START Data provided

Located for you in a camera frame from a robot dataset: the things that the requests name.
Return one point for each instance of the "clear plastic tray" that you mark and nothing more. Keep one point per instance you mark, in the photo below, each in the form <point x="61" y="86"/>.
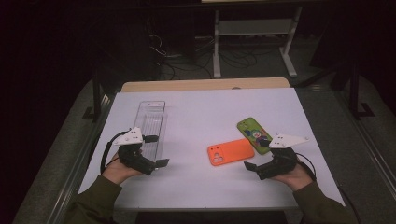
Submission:
<point x="152" y="121"/>

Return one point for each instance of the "metal rail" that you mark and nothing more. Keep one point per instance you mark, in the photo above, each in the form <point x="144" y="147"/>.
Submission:
<point x="370" y="152"/>
<point x="77" y="168"/>

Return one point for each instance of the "black metal stand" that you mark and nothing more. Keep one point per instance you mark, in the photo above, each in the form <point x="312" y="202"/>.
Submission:
<point x="355" y="93"/>
<point x="97" y="96"/>

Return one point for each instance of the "orange phone case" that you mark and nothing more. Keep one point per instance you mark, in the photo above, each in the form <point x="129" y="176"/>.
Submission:
<point x="232" y="151"/>

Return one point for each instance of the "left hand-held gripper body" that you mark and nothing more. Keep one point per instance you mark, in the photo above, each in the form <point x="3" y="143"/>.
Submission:
<point x="135" y="158"/>

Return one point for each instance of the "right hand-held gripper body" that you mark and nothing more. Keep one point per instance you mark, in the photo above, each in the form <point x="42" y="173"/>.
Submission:
<point x="281" y="163"/>

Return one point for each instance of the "white metal desk frame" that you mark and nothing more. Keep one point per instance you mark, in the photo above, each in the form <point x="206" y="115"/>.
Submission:
<point x="253" y="27"/>

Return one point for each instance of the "person's right hand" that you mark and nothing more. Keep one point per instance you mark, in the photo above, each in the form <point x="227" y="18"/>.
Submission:
<point x="295" y="179"/>

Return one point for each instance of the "person's left hand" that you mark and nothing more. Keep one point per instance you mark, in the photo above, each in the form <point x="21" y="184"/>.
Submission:
<point x="116" y="172"/>

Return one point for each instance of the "light wooden table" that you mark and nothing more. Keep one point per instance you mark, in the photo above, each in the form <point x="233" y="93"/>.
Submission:
<point x="202" y="84"/>

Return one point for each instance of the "grey table grommet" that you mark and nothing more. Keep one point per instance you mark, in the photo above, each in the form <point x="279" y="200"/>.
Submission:
<point x="236" y="88"/>

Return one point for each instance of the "green cartoon phone case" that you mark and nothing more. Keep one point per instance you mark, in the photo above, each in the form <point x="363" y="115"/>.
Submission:
<point x="252" y="132"/>

END Data provided

* _Exercise_:
Retype each line above precisely, please. Skip anything that is a picture.

* _Solution to the exercise_:
Located for you in a camera frame from a robot dataset: the things that the requests name.
Return one point for each instance of the "clear plastic tray" that you mark and nothing more. Keep one point per instance you mark, in the photo below, each in the form <point x="61" y="86"/>.
Submission:
<point x="152" y="121"/>

Return one point for each instance of the "metal rail" that you mark and nothing more. Keep one point per instance you mark, in the photo above, each in the form <point x="144" y="147"/>.
Submission:
<point x="370" y="152"/>
<point x="77" y="168"/>

Return one point for each instance of the "black metal stand" that you mark and nothing more. Keep one point per instance you mark, in the photo above, each in the form <point x="312" y="202"/>.
Submission:
<point x="355" y="93"/>
<point x="97" y="96"/>

Return one point for each instance of the "orange phone case" that you mark and nothing more. Keep one point per instance you mark, in the photo above, each in the form <point x="129" y="176"/>.
Submission:
<point x="232" y="151"/>

Return one point for each instance of the "left hand-held gripper body" that you mark and nothing more. Keep one point per instance you mark, in the photo above, each in the form <point x="3" y="143"/>.
Submission:
<point x="135" y="158"/>

Return one point for each instance of the "right hand-held gripper body" that you mark and nothing more. Keep one point per instance you mark, in the photo above, each in the form <point x="42" y="173"/>.
Submission:
<point x="281" y="163"/>

Return one point for each instance of the "white metal desk frame" that you mark and nothing more. Keep one point per instance you mark, in the photo above, each in the form <point x="206" y="115"/>.
Submission:
<point x="253" y="27"/>

Return one point for each instance of the "person's right hand" that you mark and nothing more. Keep one point per instance you mark, in the photo above, each in the form <point x="227" y="18"/>.
Submission:
<point x="295" y="179"/>

Return one point for each instance of the "person's left hand" that you mark and nothing more. Keep one point per instance you mark, in the photo above, each in the form <point x="21" y="184"/>.
Submission:
<point x="116" y="172"/>

Return one point for each instance of the "light wooden table" that you mark and nothing more. Keep one point per instance you mark, in the photo above, each in the form <point x="233" y="93"/>.
Submission:
<point x="202" y="84"/>

Return one point for each instance of the "grey table grommet" that you mark and nothing more. Keep one point per instance you mark, in the photo above, each in the form <point x="279" y="200"/>.
Submission:
<point x="236" y="88"/>

Return one point for each instance of the "green cartoon phone case" that you mark and nothing more. Keep one point per instance you mark, in the photo above, each in the form <point x="363" y="115"/>.
Submission:
<point x="252" y="132"/>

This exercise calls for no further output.